Remember that the global ACL overrides all implicit interface access policies on the appliance. At the same time, the implicit deny interface rules are replaced with an implicit deny rule in the global ACL. Regardless, if the goal is to permit specific traffic through the appliance, a permit statement is needed either in the interface input access rules or in the global ACL rules.

When both interface and global ACLs are configured, the Cisco ASA uses the following order to match access rules:

  1. Interface access rules are matched first.
  2. Global access rules are matched only when no interface access rules are matched.
  3. The implicit deny rule in the global ACL is used.

Configuring Global Access Rules

The configuration process of global access rules on the Cisco ASA appliance is similar to the configuration of interface access rules. To better understand the configuration of the global ACL, we will have the following use case. 

As you can see in the image below, it is required to permit all HTTP traffic to the server globally while denying HTTP traffic from the internal subnet at the inside interface representing the Sales department. 

Use case for denying HTTP traffic from the Sales department while permitting from any other source

To deny the Sales department HTTP communications with the web server, you should make the following configuration:

Configuring access rule on the inside interface in an inbound direction to deny web communication with the web server

To permit HTTP communications with the web server from all the other sources, you should make the following configuration:

Configuring global access rule to permit web communication with the web server

The global access rules are not applied on a specific interface but are used only on all interfaces in the inbound direction. That is why, in the configuration steps, “Any” is selected for the interface.

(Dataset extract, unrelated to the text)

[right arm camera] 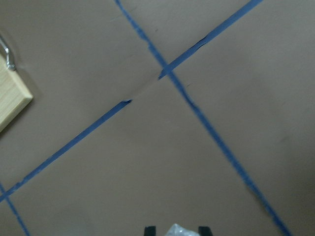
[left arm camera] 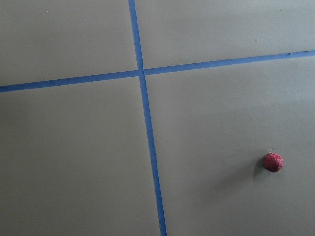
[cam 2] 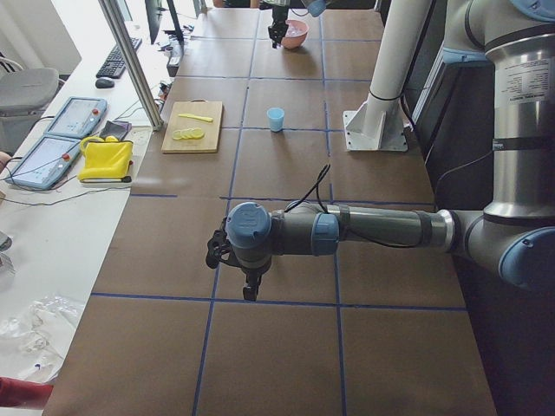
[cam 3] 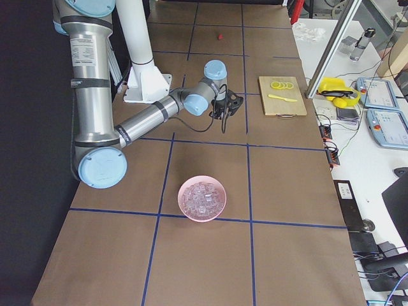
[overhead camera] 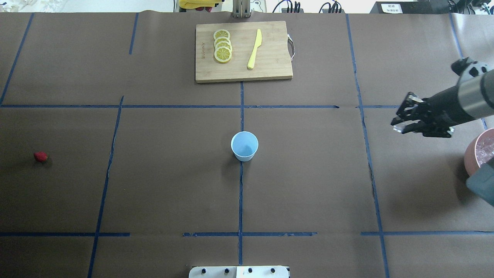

A Simple Yet Efficient Filtering Method

Although more advanced filtering features are supported on network devices, nothing beats the access rules that can be applied globally or on a specific interface. 

Implementing ACLs does not require you to have special knowledge about them, which makes them always the first choice when specific traffic needs to be filtered when passing through the appliance. 

After all, as simple as they can be, the ACLs always get the job done.